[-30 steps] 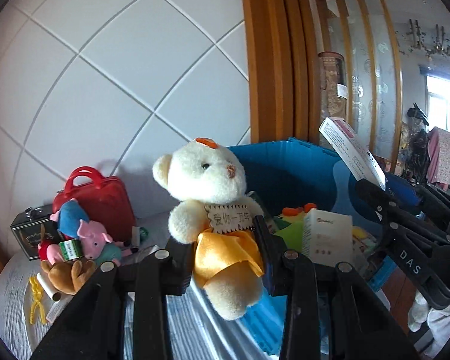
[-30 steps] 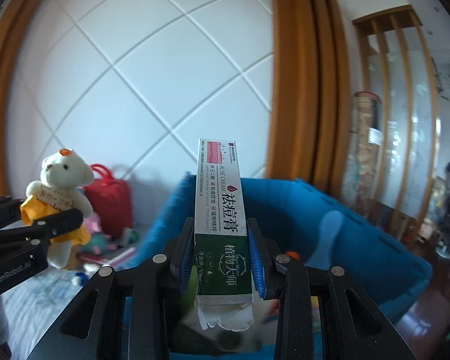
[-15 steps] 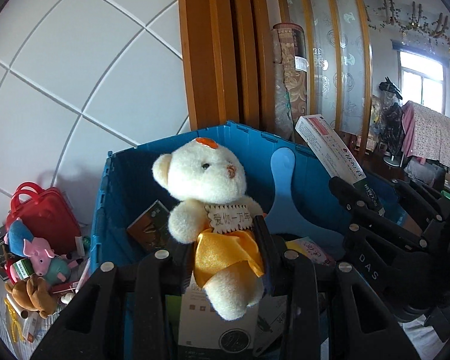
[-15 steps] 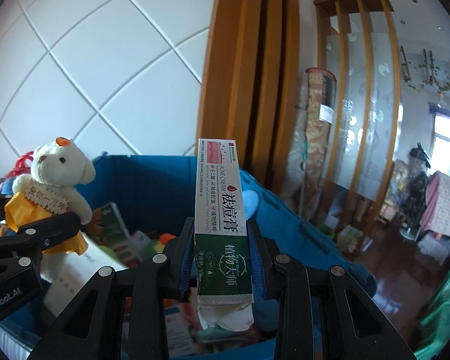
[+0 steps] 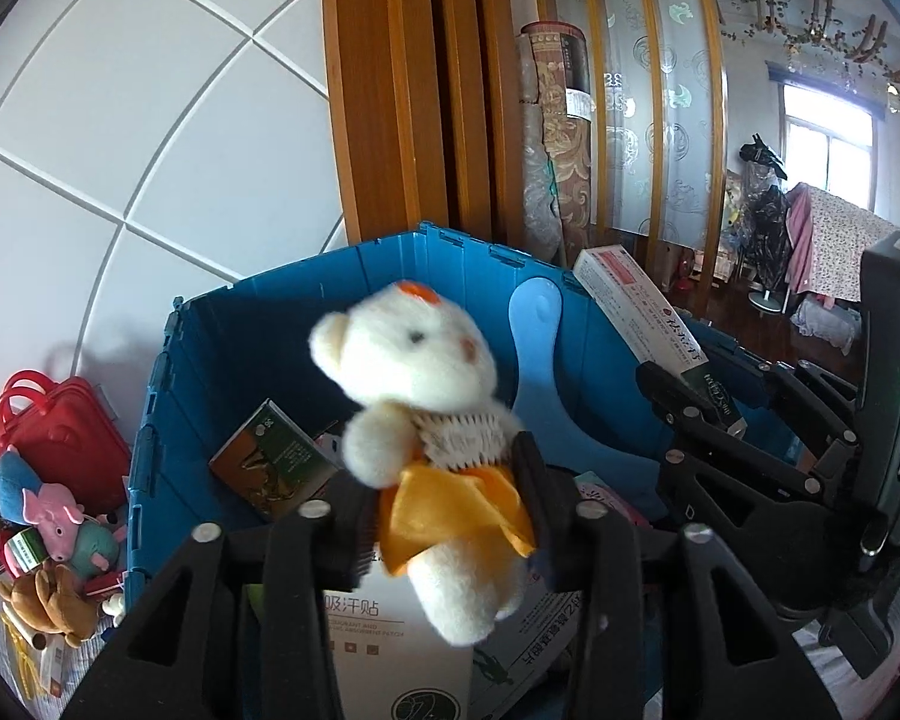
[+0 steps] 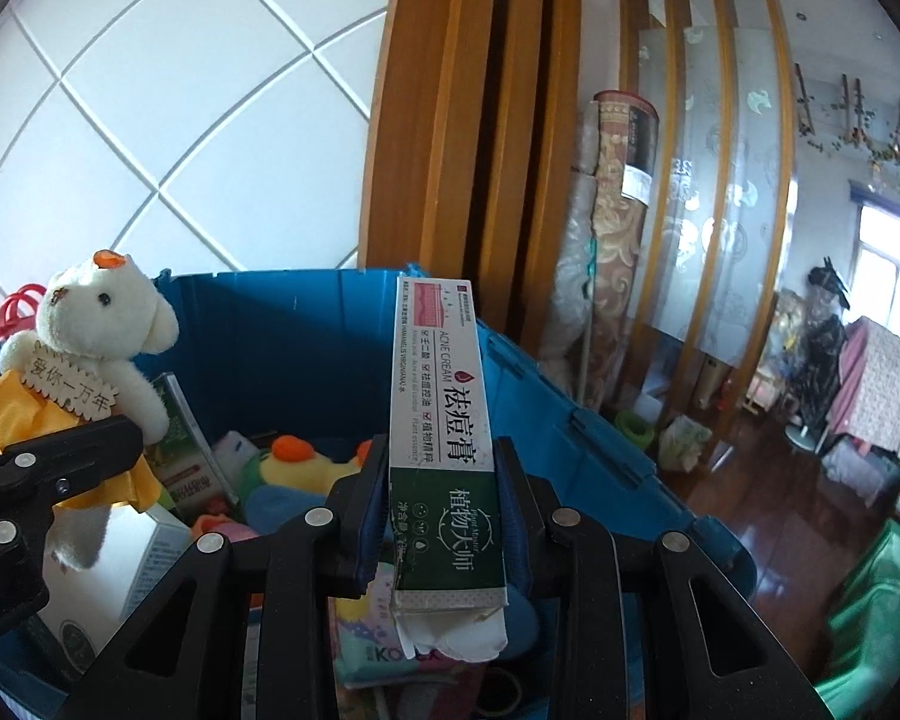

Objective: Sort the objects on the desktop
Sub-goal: 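Open both tools to drop the teddy bear and toothpaste into the crate, then move both tools back from the crate to the table pile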

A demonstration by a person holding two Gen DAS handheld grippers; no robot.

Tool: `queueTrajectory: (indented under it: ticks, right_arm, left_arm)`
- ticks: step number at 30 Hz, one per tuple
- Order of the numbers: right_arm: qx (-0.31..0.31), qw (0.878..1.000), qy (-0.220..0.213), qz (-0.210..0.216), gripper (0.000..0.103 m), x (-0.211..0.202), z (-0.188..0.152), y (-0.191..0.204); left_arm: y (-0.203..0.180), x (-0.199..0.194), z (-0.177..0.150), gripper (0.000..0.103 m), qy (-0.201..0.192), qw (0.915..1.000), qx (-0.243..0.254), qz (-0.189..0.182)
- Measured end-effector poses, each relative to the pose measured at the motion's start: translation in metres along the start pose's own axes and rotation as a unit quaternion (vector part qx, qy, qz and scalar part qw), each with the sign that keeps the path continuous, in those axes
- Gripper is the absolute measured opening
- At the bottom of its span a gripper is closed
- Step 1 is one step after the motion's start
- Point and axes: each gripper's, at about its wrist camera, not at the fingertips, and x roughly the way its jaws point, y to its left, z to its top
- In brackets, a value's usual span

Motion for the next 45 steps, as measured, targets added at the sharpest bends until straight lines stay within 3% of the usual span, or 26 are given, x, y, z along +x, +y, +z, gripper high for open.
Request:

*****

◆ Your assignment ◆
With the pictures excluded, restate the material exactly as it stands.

◆ Output below ◆
[-30 steps] 
[-30 steps] 
[-15 steps] 
[-15 steps] 
[+0 steps] 
[+0 steps] 

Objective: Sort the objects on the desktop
Sub-goal: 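Open both tools to drop the teddy bear and toothpaste into the crate, then move both tools back from the crate to the table pile
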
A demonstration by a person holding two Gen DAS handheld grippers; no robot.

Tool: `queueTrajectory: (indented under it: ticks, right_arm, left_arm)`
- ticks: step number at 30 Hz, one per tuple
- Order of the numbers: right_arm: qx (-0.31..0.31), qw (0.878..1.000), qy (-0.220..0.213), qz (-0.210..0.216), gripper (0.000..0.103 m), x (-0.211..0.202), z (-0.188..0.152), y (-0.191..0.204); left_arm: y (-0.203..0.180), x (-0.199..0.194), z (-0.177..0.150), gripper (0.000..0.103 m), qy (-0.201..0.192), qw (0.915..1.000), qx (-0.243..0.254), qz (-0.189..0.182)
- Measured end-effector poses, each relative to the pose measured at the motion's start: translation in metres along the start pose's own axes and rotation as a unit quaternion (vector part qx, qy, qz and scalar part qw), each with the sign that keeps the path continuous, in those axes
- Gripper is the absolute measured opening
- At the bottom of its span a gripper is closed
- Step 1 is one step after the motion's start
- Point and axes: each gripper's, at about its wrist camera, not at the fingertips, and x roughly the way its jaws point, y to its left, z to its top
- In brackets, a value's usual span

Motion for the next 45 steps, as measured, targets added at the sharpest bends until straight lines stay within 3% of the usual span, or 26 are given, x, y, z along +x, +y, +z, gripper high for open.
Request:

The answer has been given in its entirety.